Test case needs to be reviewed.

This revision is now accepted and ready to land.Aug 28 2018, 12:08 AM
bjope requested changes to this revision.Aug 28 2018, 12:15 AM

Revoking the ready-to-land since the test case needs to be updated.

This revision now requires changes to proceed.Aug 28 2018, 12:15 AM

Thanks @bjope for providing a good test case for the patch.
It will trigger another assertion due to no emitDebugValues() after livedebugvars.
I found it depends on VirtRegRewriter. So, I will change -run-pass to -stop-after.
Besides this, the test case works after applying the patch.

Update the test case.
@bjope and @aprantl, please help me to review the patch. Thanks a lot.

bjope added a comment.Aug 28 2018, 8:25 AM

Thanks @bjope for providing a good test case for the patch.
It will trigger another assertion due to no emitDebugValues() after livedebugvars.
I found it depends on VirtRegRewriter. So, I will change -run-pass to -stop-after.
Besides this, the test case works after applying the patch.
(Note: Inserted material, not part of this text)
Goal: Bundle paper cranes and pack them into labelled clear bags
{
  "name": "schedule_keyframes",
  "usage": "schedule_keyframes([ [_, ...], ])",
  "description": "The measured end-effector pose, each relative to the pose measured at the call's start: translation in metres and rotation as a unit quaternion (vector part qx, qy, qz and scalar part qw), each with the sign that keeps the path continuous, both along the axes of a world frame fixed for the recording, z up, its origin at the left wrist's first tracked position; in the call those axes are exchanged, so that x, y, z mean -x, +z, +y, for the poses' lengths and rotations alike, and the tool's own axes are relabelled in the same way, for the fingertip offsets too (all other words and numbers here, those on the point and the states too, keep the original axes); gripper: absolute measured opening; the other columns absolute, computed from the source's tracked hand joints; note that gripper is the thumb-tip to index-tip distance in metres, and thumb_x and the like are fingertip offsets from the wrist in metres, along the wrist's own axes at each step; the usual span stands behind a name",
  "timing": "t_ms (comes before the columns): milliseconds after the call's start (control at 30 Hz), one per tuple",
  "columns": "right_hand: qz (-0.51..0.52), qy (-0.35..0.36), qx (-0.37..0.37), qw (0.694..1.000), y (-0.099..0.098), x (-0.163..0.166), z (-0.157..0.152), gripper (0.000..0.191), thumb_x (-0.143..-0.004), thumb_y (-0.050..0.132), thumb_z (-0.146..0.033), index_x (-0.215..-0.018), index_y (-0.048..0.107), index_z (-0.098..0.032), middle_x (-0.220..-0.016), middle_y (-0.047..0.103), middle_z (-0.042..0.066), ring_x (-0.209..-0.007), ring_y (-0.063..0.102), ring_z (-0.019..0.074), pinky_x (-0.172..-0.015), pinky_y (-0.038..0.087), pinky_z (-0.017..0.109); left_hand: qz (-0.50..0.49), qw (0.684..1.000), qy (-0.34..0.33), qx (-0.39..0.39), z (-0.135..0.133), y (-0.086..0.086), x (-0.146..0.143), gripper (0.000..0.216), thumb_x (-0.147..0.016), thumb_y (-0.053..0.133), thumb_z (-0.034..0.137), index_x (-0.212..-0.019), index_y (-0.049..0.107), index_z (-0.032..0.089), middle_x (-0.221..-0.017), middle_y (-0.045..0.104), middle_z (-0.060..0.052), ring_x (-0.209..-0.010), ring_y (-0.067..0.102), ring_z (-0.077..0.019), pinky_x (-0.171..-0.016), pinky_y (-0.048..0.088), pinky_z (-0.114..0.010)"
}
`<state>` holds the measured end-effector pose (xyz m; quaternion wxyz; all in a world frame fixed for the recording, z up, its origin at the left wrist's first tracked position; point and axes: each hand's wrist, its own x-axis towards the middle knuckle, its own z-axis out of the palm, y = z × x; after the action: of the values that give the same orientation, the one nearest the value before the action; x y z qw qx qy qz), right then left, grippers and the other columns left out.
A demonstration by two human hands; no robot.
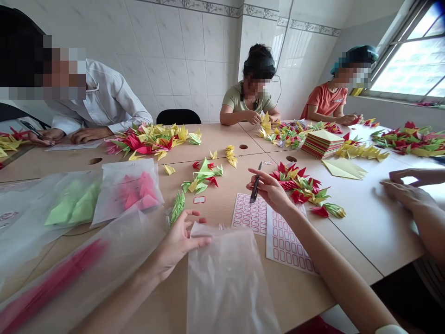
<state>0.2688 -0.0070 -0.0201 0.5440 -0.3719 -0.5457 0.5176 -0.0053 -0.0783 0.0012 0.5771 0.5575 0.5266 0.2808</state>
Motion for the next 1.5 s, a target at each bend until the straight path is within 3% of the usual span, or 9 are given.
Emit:
schedule_keyframes([
  [133, -0.034, -0.024, -0.008, 0.999, 0.001, -0.001, 0.001, 0.031, -0.072, 0.062, -0.03, -0.1, 0.054, -0.019, -0.079, 0.053, -0.001, -0.077, 0.062, 0.0141, -0.08, 0.05, 0.034, -0.071, 0.997, -0.024, -0.017, 0.017, 0.024, 0.019, 0.05, -0.071, 0.067, 0.028, -0.109, 0.035, 0.023, -0.095, 0.063, -0.003, -0.069, 0.061, -0.0121, -0.066, 0.047, -0.025],
  [333, -0.193, -0.063, -0.052, 0.978, -0.004, -0.007, 0.007, 0.025, -0.074, 0.061, -0.036, -0.077, 0.043, -0.019, -0.071, 0.054, -0.002, -0.069, 0.06, 0.0125, -0.069, 0.05, 0.029, -0.04, 0.969, -0.245, -0.019, 0.05, 0.06, 0.052, 0.038, -0.067, 0.062, 0.02, -0.103, 0.051, 0.021, -0.087, 0.058, 0.004, -0.05, 0.047, -0.003, -0.048, 0.034, -0.015],
  [467, -0.324, -0.059, -0.086, 0.94, -0.004, -0.006, 0.004, 0.018, -0.08, 0.054, -0.034, -0.082, 0.043, -0.02, -0.076, 0.057, 0.001, -0.069, 0.057, 0.0125, -0.065, 0.047, 0.027, 0.075, 0.949, -0.306, -0.01, 0.049, 0.038, 0.038, 0.04, -0.065, 0.056, 0.015, -0.104, 0.052, 0.023, -0.103, 0.058, -0.003, -0.064, 0.061, -0.0121, -0.056, 0.044, -0.022],
  [633, -0.472, 0.005, -0.136, 0.871, 0.011, -0.021, -0.002, 0.018, -0.073, 0.062, -0.025, -0.081, 0.047, -0.018, -0.083, 0.059, 0.004, -0.073, 0.055, 0.0142, -0.068, 0.044, 0.028, 0.174, 0.928, -0.274, -0.184, 0.032, 0.001, 0.021, 0.058, -0.063, 0.043, 0.004, -0.117, 0.041, 0.027, -0.118, 0.048, -0.005, -0.088, 0.059, -0.0155, -0.084, 0.047, -0.034],
  [833, -0.288, -0.147, -0.127, 0.938, 0.035, -0.045, -0.002, 0.021, -0.08, 0.055, -0.036, -0.08, 0.041, -0.02, -0.075, 0.054, -0.001, -0.061, 0.055, 0.0102, -0.058, 0.044, 0.023, 0.228, 0.876, -0.263, -0.334, 0.038, -0.002, -0.008, 0.057, -0.07, 0.044, 0.006, -0.124, 0.038, 0.027, -0.129, 0.039, -0.005, -0.126, 0.034, -0.0195, -0.103, 0.032, -0.037],
  [933, -0.158, -0.217, -0.151, 0.951, 0.032, -0.047, 0.001, 0.025, -0.078, 0.057, -0.037, -0.077, 0.038, -0.022, -0.067, 0.049, -0.004, -0.053, 0.052, 0.0087, -0.051, 0.043, 0.021, 0.238, 0.872, -0.26, -0.339, 0.046, -0.006, -0.057, 0.042, -0.078, 0.049, 0.021, -0.12, 0.042, 0.019, -0.124, 0.047, -0.009, -0.119, 0.042, -0.0214, -0.101, 0.035, -0.037],
  [1133, -0.041, -0.305, -0.099, 0.946, 0.013, -0.052, 0.006, 0.025, -0.075, 0.06, -0.036, -0.074, 0.038, -0.023, -0.063, 0.047, -0.006, -0.047, 0.047, 0.0073, -0.045, 0.04, 0.02, 0.292, 0.834, -0.305, -0.355, 0.055, -0.018, -0.162, 0.059, -0.073, 0.061, 0.043, -0.118, 0.043, 0.009, -0.126, 0.046, -0.018, -0.121, 0.039, -0.0302, -0.099, 0.033, -0.041],
  [1367, -0.067, -0.29, -0.088, 0.951, 0.009, -0.047, 0.007, 0.026, -0.075, 0.058, -0.038, -0.073, 0.037, -0.023, -0.061, 0.043, -0.006, -0.047, 0.043, 0.0077, -0.045, 0.038, 0.019, 0.319, 0.859, -0.288, -0.279, 0.057, -0.017, -0.188, 0.084, -0.042, 0.084, 0.033, -0.113, 0.046, 0.009, -0.123, 0.045, -0.022, -0.112, 0.047, -0.0355, -0.09, 0.041, -0.041],
  [1500, -0.147, -0.182, -0.082, 0.969, 0.006, -0.037, 0.005, 0.026, -0.076, 0.057, -0.04, -0.074, 0.039, -0.022, -0.063, 0.045, -0.004, -0.053, 0.047, 0.0091, -0.049, 0.039, 0.02, 0.286, 0.889, -0.281, -0.22, 0.061, -0.018, -0.177, 0.077, -0.031, 0.086, 0.021, -0.1, 0.053, 0.012, -0.108, 0.057, -0.016, -0.1, 0.055, -0.0343, -0.081, 0.045, -0.039],
])
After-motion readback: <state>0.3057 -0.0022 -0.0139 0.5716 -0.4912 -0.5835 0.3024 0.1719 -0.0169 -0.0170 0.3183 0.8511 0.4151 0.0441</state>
Not sure I understand the above. My suggestion was to only run the livedebugvars pass (making the test case specific to that pass).
Now you changed the -run-pass to -stop-after, but in which pass does it start then? Don't you need a start-before/-start-after as well to indicate where to start?
AFAIK "-run-pass=livedebugvars" is the same as "-start-before=livedebugvars -stop-after=livedebugvars", so we do not run VirtRegRewriter when using a single -run-pass like that.

Note that a problem with running these register allocation passes standalone is that handwritten input could be abnormal. Lot's of DBG_VALUE instructions are normally removed before we get to livedebugvars, and then they are added back to the IR by VirtRegRewriter. And we do not include information about the cached DBG_VALUE instructions in the MIR-format.

So the test case I provided does not necessarily imitate a normal situation when we get to livedebugvars (I just made up something to trigger the problem). Perhaps DBG_VALUE instructions referring to physical registers are among the cached DBG_VALUE instructions that will be reinserted by virtregrewriter. Do you know what the DBG_VALUE instructions looked like in your original TR? Was it perhaps DBG_VALUE instructions where the first operand was a constant value, I think such DBG_VALUE instructions stay in the IR during register allocation.

I don't know if it really is important how we model the DBG_VALUE instructions here, as long as they expose the problem. It is of course better to have the test case as realistic as possible.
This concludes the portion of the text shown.